- ABOUT THIS EXERCISE: Beginning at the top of the data below, write out every line exactly until you reach the line with "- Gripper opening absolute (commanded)", and include that line.

--- DATASET CONTENT ---

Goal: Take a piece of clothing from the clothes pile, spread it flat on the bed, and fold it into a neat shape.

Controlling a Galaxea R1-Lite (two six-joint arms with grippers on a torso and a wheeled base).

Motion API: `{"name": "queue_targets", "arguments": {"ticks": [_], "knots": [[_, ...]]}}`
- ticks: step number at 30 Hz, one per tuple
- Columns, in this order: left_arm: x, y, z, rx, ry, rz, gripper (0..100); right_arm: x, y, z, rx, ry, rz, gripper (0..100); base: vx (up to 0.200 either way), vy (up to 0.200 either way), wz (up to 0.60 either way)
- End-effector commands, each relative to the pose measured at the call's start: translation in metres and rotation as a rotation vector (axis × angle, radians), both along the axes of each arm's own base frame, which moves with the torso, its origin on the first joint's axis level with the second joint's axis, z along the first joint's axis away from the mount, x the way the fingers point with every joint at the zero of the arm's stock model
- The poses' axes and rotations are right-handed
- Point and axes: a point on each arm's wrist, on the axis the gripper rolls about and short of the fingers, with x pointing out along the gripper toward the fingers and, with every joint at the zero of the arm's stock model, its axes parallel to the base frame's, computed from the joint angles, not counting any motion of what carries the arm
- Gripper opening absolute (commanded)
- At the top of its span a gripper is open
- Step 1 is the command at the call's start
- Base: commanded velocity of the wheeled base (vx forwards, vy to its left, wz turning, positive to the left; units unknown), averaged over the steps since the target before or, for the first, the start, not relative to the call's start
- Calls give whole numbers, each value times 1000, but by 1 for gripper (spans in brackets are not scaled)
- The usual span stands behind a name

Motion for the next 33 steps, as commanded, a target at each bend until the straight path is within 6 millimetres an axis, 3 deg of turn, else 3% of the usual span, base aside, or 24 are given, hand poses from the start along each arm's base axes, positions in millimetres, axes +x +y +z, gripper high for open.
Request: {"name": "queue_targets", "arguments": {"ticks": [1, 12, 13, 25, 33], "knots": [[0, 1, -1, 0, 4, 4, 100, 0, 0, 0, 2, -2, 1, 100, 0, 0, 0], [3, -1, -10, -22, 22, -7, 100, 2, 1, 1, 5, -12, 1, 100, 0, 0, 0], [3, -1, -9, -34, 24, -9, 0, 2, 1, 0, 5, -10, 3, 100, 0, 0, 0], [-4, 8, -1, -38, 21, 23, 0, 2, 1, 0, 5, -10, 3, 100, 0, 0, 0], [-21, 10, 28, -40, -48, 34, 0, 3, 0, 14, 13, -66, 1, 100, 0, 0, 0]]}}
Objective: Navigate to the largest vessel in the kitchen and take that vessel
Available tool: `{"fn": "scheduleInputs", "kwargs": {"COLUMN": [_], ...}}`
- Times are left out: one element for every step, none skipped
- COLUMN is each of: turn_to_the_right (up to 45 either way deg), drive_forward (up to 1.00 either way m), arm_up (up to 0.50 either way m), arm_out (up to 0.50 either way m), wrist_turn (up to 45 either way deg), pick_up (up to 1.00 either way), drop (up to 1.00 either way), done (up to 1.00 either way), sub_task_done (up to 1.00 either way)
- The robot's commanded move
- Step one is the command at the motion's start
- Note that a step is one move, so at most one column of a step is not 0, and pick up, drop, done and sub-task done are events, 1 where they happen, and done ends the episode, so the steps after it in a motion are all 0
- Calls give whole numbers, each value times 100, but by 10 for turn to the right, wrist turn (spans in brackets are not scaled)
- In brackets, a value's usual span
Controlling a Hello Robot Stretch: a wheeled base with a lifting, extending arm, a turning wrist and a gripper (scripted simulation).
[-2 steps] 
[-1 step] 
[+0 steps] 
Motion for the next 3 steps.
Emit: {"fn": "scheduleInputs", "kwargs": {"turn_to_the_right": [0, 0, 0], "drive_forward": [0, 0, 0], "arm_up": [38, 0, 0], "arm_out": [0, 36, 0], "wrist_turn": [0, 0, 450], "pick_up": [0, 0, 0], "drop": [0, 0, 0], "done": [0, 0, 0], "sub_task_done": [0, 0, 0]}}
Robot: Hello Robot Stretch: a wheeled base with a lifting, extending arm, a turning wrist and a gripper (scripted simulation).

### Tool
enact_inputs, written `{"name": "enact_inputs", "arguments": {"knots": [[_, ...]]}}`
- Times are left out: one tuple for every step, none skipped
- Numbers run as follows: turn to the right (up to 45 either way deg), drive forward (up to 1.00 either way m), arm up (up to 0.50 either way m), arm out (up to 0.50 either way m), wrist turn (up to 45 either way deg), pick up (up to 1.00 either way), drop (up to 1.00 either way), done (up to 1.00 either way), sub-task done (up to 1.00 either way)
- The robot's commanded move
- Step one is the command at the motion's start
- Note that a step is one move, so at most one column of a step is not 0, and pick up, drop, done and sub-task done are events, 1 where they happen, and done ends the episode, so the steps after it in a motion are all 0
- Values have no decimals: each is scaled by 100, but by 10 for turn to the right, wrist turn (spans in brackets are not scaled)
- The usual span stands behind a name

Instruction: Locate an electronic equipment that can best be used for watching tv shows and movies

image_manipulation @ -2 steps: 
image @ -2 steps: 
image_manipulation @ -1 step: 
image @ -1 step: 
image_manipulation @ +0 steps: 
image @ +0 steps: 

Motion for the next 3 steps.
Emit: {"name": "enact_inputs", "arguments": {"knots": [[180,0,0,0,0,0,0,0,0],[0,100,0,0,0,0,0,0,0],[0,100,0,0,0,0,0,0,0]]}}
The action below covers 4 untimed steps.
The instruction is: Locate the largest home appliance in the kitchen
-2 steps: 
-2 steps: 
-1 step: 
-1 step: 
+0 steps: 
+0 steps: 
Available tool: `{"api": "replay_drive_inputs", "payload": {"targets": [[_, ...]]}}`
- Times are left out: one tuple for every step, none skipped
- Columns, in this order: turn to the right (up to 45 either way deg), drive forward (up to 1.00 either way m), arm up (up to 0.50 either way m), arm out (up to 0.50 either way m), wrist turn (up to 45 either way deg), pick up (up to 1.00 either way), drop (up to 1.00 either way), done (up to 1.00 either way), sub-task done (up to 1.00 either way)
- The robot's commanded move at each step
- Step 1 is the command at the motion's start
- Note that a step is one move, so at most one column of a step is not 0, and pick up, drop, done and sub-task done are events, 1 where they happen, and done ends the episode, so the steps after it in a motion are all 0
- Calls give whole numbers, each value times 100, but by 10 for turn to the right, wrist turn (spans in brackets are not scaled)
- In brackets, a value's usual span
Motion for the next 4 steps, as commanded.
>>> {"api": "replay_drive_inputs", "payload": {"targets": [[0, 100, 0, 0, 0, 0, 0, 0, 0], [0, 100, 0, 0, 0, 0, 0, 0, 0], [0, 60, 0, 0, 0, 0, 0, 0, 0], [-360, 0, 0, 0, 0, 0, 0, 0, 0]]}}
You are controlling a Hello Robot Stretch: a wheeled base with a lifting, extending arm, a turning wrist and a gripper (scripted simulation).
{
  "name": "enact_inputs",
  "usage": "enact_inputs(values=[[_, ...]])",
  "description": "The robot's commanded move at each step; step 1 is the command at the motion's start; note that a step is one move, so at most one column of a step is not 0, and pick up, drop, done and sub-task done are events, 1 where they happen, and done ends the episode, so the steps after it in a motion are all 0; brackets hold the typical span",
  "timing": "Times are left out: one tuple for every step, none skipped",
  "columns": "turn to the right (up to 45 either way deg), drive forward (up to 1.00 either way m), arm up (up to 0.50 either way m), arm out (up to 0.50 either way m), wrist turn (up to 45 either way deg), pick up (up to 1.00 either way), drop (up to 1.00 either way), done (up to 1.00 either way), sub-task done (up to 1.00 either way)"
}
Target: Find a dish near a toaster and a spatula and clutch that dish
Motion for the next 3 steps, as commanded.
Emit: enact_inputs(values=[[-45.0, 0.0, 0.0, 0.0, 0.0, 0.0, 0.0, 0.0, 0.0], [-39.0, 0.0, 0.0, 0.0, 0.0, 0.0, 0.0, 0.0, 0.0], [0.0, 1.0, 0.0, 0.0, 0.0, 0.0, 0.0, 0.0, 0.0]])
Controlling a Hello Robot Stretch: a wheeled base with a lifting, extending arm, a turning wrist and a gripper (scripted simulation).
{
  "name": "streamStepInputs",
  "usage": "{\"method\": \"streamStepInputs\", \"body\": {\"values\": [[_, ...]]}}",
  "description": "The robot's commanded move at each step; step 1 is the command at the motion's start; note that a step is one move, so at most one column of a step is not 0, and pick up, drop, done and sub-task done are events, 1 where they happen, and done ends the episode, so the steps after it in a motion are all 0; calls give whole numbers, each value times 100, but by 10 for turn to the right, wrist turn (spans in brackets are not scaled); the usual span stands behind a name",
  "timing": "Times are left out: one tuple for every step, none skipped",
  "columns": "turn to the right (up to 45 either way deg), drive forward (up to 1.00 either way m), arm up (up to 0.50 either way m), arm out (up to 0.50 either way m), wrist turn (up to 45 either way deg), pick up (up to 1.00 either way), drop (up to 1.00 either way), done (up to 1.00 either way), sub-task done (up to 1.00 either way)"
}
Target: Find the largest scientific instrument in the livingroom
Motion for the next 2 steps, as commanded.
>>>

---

- EXPECTED ANSWER:
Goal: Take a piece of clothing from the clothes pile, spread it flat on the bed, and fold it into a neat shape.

Controlling a Galaxea R1-Lite (two six-joint arms with grippers on a torso and a wheeled base).

Motion API: `{"name": "queue_targets", "arguments": {"ticks": [_], "knots": [[_, ...]]}}`
- ticks: step number at 30 Hz, one per tuple
- Columns, in this order: left_arm: x, y, z, rx, ry, rz, gripper (0..100); right_arm: x, y, z, rx, ry, rz, gripper (0..100); base: vx (up to 0.200 either way), vy (up to 0.200 either way), wz (up to 0.60 either way)
- End-effector commands, each relative to the pose measured at the call's start: translation in metres and rotation as a rotation vector (axis × angle, radians), both along the axes of each arm's own base frame, which moves with the torso, its origin on the first joint's axis level with the second joint's axis, z along the first joint's axis away from the mount, x the way the fingers point with every joint at the zero of the arm's stock model
- The poses' axes and rotations are right-handed
- Point and axes: a point on each arm's wrist, on the axis the gripper rolls about and short of the fingers, with x pointing out along the gripper toward the fingers and, with every joint at the zero of the arm's stock model, its axes parallel to the base frame's, computed from the joint angles, not counting any motion of what carries the arm
- Gripper opening absolute (commanded)

Work on this exercise is done.